From Lawyer to Poet: Leticia Sala Reflects on Being Published
When I began the journey of writing poetry, I thought about what a career would look like. I saw a tradition of publishers and writers, I saw book deals and press tours. I saw a cabin and a typewriter.
Reimagine what today’s writers look like, where their words have taken them. Uncovering the seemingly endless possibilities of what an artist is today, Leticia Sala is a prime example of the unapologetic voice of the future of poetry.
Leticia Sala is a writer from Barcelona. She began publishing her writing on her Instagram account and a few months afterward received an offer from a publisher to bring out her first book, Scrolling after Sex, a compilation of stories and poems, drawings, and photographs. Since that time she has been a full-time writer.
Leticia is a regular contributor to Vogue Spain, writing poems on request as well as think pieces. Her poems have also appeared in Vogue Italy and Vogue International. She also writes scripts, voice-overs and has written songs for internationally renowned Spanish singers, such as Rosalía. She is currently working on her second book.
Shon Houston (SH): The opportunities you are pursuing as a poet are revolutionary. Your campaigns with Gucci and Nike are just a couple that come to mind, what do you feel it is about your work that has brought you that level of clientele?
Leticia Sala (LS): I don’t know whether it is because of my work in particular or because poetry is being integrated into the market on par with the other arts. The power of poetry has been ignored for years, at least in Spain.

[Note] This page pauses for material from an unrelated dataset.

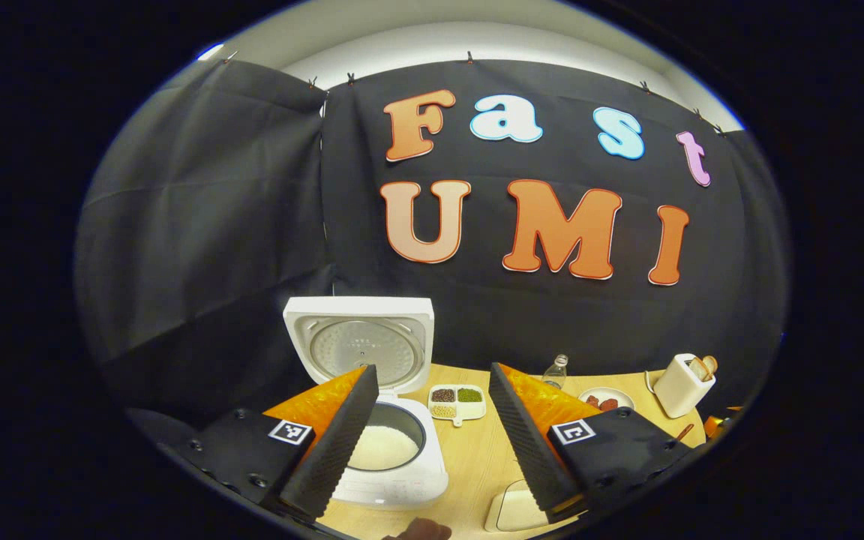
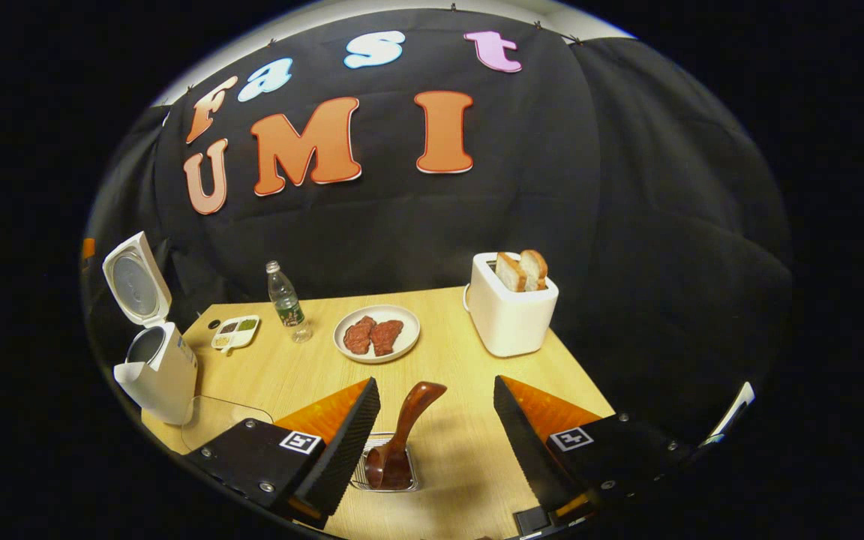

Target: Close the left gripper, press the button to open the rice cooker; take a wooden spoon from the chopstick holder with the right hand, scoop a spoonful of rice and pour it into the rice cooker, then put the wooden spoon back into the chopstick holder.

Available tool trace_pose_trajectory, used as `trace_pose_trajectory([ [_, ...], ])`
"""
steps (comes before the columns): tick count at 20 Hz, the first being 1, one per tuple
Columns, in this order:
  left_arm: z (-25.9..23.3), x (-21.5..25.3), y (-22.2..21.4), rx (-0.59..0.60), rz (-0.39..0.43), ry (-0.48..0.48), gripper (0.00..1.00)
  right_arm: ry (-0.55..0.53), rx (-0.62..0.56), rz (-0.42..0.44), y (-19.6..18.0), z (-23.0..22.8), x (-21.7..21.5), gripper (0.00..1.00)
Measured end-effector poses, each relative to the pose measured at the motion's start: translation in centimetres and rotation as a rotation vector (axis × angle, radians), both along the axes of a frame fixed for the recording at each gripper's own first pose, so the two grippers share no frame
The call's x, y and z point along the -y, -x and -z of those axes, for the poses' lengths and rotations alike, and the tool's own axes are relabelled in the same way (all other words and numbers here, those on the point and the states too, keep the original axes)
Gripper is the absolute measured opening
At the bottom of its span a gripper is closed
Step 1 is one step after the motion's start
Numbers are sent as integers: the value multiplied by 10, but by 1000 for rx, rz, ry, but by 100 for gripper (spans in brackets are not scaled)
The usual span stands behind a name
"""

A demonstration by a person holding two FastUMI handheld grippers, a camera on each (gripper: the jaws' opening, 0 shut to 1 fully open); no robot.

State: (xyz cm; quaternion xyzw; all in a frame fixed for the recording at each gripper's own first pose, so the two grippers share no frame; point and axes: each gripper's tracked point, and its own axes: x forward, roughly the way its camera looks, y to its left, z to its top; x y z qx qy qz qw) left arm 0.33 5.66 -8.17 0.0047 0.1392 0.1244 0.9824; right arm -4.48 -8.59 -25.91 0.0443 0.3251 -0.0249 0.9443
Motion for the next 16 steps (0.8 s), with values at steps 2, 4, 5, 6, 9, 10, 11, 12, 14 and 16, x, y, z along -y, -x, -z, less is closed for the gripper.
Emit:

It’s so lovely that poetry and literature are being appreciated as tools as powerful as photography, cinema or graphic design in order to reach people. I think that fashion is now taking notice of this power.
SH: At what point did you realize you were developing your brand as a poet?
LS: I became a poet without forethought, simply by sharing my reflections while looking for work as a lawyer. I was lucky that nobody hired me, because from that point on opportunities arose in areas closer to literature. Months later, a publisher approached me and offered to publish my first book.
SH: You recently put out your first published body of work, Scrolling After Sex. How did you decide to make this your first publication?
LS: When the publisher offered to publish my first book, I suggested putting together something with almost all the texts I had written since I was a teenager. I thought about the future me and it seemed right to give her the chance to have a book that would encompass all my hopes and dreams, as well as my blunders, and my passage from childhood to being an adult as seen through my texts.
SH: There are so many writers who can’t identify their own version of progress. How do you measure your own professional progress?
LS: I try to make sure that the unit of measure of my professional progress is based solely on my writing: evaluating whether my technique is improving, whether I can use reality as a source of inspiration and separate myself from it when required by the story, assess whether I can open myself up to writing about new topics. I think that, as a writer, it is the only measure that I should bear in mind, although it is not always that easy and one focuses on other things.
SH: What has allowed you to find the courage to write and share your work in the way that you chose to?
LS: I think that I found the courage as a result of feeling totally lost professionally. Before being a writer, I was a lawyer. There was nothing about my work that I liked, while at the same time, I felt a calling from a place that was undefined and confusing. Writing let me give sense to the way in which I interacted with reality, and, then, with my career.
SH: Reading reviews on your book, one common thread I discovered was how vulnerable readers found your words to be, and I want to know if that is your intention when approaching a piece? What are your intentions when you write?
LS: I try to write out of honesty. I think that is where the purest things come from and what resonates the most with people when they read. And, consequently, I suppose that that makes me vulnerable, although it is not my primary intention.
What I have learned from this process is that our idea of vulnerability is a bit off. We think that by hiding things about ourselves we are protecting ourselves; I think that things work in an entirely opposite way.
SH: From what internal place do you find yourself writing from?
LS: As I mentioned before, I write out of honesty. I also write out of suffering, memories, delirium, the lost paradise of youth, being high on life.
SH: Who/what has inspired your voice as an artist?
LS: Joan Didion, Lucia Berlin, Miranda July, Lena Dunham, Delphine de Vigan, Carmen Laforet.
SH: Do you believe in having a goal as a writer? And if you do, what is your goal?
LS: I write from the soul and try to please a broad public. My goal is to be true to my writing—to keep on writing when I’m not in the mood, when no one encourages me, when what I write isn’t fashionable, when I feel that no one is going to read me.
Perhaps the commitment of a writer is precisely the commitment to keep writing. Every time I understand more why this craft is so hard.